Copy out the data below. Keep every word as it is.
** Record set follows **
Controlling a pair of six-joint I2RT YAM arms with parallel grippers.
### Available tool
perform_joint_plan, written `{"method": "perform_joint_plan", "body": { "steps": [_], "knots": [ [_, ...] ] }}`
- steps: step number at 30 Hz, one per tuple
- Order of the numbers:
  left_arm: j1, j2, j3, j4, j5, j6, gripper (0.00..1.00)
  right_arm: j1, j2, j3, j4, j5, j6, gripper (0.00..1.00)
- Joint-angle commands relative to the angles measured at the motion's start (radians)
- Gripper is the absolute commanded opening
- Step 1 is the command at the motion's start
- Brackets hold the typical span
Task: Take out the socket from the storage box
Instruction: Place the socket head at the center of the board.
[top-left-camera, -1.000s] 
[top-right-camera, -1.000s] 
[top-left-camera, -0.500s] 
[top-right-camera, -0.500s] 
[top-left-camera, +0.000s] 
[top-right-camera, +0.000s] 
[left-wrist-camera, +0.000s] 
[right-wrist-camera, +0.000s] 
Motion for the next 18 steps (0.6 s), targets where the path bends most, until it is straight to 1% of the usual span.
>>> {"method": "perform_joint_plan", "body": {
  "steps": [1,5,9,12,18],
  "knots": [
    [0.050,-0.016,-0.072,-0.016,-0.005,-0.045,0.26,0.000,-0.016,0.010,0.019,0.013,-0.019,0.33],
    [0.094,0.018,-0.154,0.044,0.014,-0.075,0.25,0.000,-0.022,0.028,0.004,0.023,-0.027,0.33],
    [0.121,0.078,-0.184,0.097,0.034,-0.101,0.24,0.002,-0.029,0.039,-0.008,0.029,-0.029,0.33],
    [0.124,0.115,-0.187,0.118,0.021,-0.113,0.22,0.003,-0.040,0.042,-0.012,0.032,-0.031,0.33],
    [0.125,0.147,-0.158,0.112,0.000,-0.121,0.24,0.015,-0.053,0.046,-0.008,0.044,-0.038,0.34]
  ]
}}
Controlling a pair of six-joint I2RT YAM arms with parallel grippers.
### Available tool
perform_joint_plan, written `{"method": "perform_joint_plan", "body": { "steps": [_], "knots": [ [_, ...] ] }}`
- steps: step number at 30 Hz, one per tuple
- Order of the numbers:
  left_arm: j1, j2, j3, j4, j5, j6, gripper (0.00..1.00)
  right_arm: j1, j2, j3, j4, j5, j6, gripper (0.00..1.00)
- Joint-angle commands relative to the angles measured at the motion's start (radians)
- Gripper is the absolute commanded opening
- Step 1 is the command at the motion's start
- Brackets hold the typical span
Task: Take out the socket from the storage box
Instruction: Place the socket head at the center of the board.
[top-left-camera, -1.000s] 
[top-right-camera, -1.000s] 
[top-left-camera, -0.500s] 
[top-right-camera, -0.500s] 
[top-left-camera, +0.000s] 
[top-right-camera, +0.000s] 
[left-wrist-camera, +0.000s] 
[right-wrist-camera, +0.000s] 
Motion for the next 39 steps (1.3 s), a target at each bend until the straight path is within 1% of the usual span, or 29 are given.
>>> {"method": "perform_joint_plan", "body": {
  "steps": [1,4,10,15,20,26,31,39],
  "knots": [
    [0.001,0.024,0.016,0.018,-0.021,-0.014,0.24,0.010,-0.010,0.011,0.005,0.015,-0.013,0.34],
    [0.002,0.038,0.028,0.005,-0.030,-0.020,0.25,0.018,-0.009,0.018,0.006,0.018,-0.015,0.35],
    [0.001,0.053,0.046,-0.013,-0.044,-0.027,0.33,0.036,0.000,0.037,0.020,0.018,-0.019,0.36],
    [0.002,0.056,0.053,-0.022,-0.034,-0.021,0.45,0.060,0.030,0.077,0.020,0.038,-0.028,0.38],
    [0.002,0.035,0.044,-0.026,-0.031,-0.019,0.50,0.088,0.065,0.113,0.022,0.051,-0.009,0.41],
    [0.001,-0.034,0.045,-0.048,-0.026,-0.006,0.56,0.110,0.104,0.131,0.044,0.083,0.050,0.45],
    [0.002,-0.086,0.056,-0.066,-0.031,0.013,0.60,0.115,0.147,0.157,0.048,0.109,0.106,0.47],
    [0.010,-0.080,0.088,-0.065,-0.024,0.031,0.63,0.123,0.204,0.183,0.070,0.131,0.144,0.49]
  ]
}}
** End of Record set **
* [Written solution]:
Controlling a pair of six-joint I2RT YAM arms with parallel grippers.
### Available tool
perform_joint_plan, written `{"method": "perform_joint_plan", "body": { "steps": [_], "knots": [ [_, ...] ] }}`
- steps: step number at 30 Hz, one per tuple
- Order of the numbers:
  left_arm: j1, j2, j3, j4, j5, j6, gripper (0.00..1.00)
  right_arm: j1, j2, j3, j4, j5, j6, gripper (0.00..1.00)
- Joint-angle commands relative to the angles measured at the motion's start (radians)
- Gripper is the absolute commanded opening
- Step 1 is the command at the motion's start
- Brackets hold the typical span
Task: Take out the socket from the storage box
Instruction: Place the socket head at the center of the board.
[top-left-camera, -1.000s] 
[top-right-camera, -1.000s] 
[top-left-camera, -0.500s] 
[top-right-camera, -0.500s] 
[top-left-camera, +0.000s] 
[top-right-camera, +0.000s] 
[left-wrist-camera, +0.000s] 
[right-wrist-camera, +0.000s] 
Motion for the next 18 steps (0.6 s), targets where the path bends most, until it is straight to 1% of the usual span.
>>> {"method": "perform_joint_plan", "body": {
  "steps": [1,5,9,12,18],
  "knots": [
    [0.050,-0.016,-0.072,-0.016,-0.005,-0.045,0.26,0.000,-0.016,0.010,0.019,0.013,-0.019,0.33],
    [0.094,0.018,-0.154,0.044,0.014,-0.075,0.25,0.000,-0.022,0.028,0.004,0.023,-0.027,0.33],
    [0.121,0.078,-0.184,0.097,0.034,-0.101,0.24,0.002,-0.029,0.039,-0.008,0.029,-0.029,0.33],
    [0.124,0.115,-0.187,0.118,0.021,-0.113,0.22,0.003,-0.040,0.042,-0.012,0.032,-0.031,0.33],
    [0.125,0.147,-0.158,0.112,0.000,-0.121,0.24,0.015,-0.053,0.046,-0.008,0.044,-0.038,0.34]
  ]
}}
Controlling a pair of six-joint I2RT YAM arms with parallel grippers.
### Available tool
perform_joint_plan, written `{"method": "perform_joint_plan", "body": { "steps": [_], "knots": [ [_, ...] ] }}`
- steps: step number at 30 Hz, one per tuple
- Order of the numbers:
  left_arm: j1, j2, j3, j4, j5, j6, gripper (0.00..1.00)
  right_arm: j1, j2, j3, j4, j5, j6, gripper (0.00..1.00)
- Joint-angle commands relative to the angles measured at the motion's start (radians)
- Gripper is the absolute commanded opening
- Step 1 is the command at the motion's start
- Brackets hold the typical span
Task: Take out the socket from the storage box
Instruction: Place the socket head at the center of the board.
[top-left-camera, -1.000s] 
[top-right-camera, -1.000s] 
[top-left-camera, -0.500s] 
[top-right-camera, -0.500s] 
[top-left-camera, +0.000s] 
[top-right-camera, +0.000s] 
[left-wrist-camera, +0.000s] 
[right-wrist-camera, +0.000s] 
Motion for the next 39 steps (1.3 s), a target at each bend until the straight path is within 1% of the usual span, or 29 are given.
>>> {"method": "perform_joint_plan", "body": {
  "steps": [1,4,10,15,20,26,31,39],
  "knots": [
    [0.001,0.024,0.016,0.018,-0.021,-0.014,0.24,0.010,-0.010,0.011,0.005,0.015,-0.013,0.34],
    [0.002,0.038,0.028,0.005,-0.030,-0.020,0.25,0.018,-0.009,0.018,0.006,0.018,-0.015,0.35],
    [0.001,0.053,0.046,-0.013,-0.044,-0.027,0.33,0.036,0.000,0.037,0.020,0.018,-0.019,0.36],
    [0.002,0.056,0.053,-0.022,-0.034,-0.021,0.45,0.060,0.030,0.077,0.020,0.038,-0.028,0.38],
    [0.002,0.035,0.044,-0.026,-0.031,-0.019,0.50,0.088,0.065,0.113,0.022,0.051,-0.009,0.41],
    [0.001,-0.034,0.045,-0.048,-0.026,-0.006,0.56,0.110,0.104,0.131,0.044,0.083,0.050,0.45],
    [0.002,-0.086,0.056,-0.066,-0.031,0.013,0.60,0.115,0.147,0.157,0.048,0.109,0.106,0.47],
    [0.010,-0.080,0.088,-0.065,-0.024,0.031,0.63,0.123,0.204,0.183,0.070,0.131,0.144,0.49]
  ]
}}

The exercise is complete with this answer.